Another freaky photo makes the front of the WSJ

Turkey

Is it HDR? Was a lot of work done on it in PhotoShop? I don’t know. But there was another fairly freaky photo of unrest abroad gracing the front page of The Wall Street Journal today.

Maybe it was just a lucky shot, under unusual lighting conditions. But it comes across as either unreal or hyper-real, more like a painting than a photo (a significant factor in this impression is the amount of detail in the underlit face of the man at left). The image is grainier than the ones I noted earlier from Ukraine, which makes it seem even less like a photo.

I see that in this country, there’s a debate going on among folks who still have MSM jobs about the propriety of using High-Dynamic-Range images. (Near as I can understand, with HDR your camera takes several exposures of the same frame at the same time, with different exposures.

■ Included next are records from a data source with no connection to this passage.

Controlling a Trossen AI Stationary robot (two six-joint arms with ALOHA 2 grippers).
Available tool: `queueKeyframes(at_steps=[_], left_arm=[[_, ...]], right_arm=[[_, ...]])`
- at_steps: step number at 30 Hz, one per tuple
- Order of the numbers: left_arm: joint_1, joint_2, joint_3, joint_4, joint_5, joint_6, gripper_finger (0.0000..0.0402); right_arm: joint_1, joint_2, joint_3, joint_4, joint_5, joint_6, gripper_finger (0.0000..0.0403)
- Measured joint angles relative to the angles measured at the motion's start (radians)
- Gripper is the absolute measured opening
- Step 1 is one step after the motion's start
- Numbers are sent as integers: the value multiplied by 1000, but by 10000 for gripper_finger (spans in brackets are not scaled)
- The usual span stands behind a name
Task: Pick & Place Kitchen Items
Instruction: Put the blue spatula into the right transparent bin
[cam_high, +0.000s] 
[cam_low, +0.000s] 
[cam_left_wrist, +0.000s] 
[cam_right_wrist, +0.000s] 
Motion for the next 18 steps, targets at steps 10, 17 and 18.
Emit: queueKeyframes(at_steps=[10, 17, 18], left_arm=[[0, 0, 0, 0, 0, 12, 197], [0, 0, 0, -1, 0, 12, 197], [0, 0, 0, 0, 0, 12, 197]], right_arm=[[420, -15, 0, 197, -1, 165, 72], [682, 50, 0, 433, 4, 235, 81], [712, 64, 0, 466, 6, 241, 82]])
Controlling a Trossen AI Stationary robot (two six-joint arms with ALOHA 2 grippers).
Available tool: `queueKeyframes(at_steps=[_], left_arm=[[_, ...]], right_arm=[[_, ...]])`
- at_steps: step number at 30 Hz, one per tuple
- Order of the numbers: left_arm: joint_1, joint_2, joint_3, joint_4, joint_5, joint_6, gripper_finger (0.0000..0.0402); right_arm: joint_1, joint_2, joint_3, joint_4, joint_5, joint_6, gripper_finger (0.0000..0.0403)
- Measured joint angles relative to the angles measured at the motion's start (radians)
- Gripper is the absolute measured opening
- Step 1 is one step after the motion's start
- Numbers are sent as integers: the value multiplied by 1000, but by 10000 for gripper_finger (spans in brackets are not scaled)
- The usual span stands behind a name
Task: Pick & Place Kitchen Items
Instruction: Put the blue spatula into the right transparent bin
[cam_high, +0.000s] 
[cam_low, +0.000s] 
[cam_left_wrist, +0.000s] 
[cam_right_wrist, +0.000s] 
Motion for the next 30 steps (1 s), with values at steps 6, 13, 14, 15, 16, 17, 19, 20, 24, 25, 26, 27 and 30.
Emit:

Then you can take the best parts of each of those exposures to produce something that is more like what the human eye sees, if not better. With conventional photography, if you have a backlit subject, you have to decide whether to expose for the dark subject in the foreground — causing the background to white out in an explosion of light — or the background, which makes the subject in the foreground go dark. As I understand, HDR frees you from making the choice.)

Is the same debate going on among those who shoot breaking news abroad? Will we be told if they are using these processes? Should we be?